Burning of rice residues and food loss and waste in the value chain add to GHG emissions. Burning is a convenient way for farmers to quickly dispose of large volumes of leftover rice straw. Vietnam’s Mekong Delta produces around 29 million tons of rice straw per year and over 80% of it is burned in the fields after harvest. Traditional drying practices (including on rural roads) and low rice milling efficiency (the ratio of milled rice output to paddy input) in many countries add to food loss and waste.
What are some of the climate-smart agriculture solutions applicable to rice?
- Changing rice production practices: Adopting CSA practices such as Alternate Wetting and Drying water management combined with good agriculture practices, such as Vietnam’s 1M/5R, have shown the potential to cut methane and nitrous oxide emissions significantly. These approaches include a package of improving irrigation water delivery, land leveling, and use of improved seeds (e.g. drought-, pest-, and flood-resistant high yielding varieties), improved tillage practices, soil testing combined with improved fertilizer application, and farmer training, often facilitated by digital technology.
The successful application of these practices has been demonstrated by the Vietnam Sustainable Agriculture Transformation Project, which supported the adoption by almost a quarter million rice farm households of the government’s 1M-5R program in the Mekong Delta (one “Must” of using improved seeds and five “Reductions” in irrigation water, seeding rate, nitrogen fertilizer, pesticides, and post-harvest losses in drying and milling). The program increased farmer yields by 10-18%, increased farmer profits by about 28.6%, and reduced GHG emissions by 7.3 tons CO2eq per hectare per year, while lowering water use by 15-40%.

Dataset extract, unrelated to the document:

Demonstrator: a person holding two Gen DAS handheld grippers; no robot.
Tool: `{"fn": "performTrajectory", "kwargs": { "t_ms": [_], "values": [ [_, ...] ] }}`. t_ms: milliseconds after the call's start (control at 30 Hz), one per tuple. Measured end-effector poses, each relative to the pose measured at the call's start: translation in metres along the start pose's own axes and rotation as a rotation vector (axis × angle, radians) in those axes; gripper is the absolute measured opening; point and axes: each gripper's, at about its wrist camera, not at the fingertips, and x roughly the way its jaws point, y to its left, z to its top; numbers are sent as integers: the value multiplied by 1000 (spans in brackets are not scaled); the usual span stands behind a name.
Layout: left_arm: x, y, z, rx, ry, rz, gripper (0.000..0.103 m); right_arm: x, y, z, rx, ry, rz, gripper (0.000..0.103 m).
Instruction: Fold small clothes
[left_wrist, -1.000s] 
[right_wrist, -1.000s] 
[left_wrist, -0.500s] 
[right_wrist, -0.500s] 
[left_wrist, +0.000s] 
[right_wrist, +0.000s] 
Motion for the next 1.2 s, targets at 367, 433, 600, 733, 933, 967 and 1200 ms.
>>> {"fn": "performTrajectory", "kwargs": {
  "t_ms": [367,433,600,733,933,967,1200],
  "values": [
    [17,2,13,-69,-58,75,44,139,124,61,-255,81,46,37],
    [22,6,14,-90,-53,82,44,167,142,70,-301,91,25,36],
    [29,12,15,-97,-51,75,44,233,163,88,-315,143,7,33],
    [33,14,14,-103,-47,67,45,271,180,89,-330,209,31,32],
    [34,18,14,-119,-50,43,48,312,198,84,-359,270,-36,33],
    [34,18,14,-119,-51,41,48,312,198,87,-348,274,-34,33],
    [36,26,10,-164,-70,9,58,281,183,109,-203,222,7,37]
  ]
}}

Similarly, the China Climate Smart Staple Crop Production Project (CSSCP) promoted farmer adoption of a CSA package for rice, consisting of improved seeds, water services, and good fertilizer, pesticide, tillage, and rice straw management practices. Farmers in Huaiyuan County, Anhui Province, where rice is a key crop, benefited from an increase in rice yields of 22%, reduced GHG emissions by about 2.9 t CO2equivalent/hectare, while cutting fertilizer and water use by 30% and 38% respectively, thus increasing farmer incomes. Building on the lessons learned, the CSSCP developed technical guidelines to enable the scaling up of these CSA packages to other regions in China.
- Better management of rice residues: Rice residues (straw and rice husks) can be repurposed for other uses, such as animal fodder, growing beds for other crops such as mushrooms, inputs for bio-energy production and the resulting by-products as organic fertilizer.
- Reducing food loss and waste. Increasing rice milling efficiency to 70% and modernizing rice storage facilities can reduce product loss, preserve rice quality, and generate GHG savings. Rice post-harvest losses in Indonesia are estimated at 10%, and in Vietnam at 10-12%. With paddy (unprocessed rice) output reaching about 99 million tons in these two countries in 2021, raising country level rice milling efficiency alone by 5%, currently at about 63.5% and 62.5% respectively, would make available an additional 4.9 million tons of rice.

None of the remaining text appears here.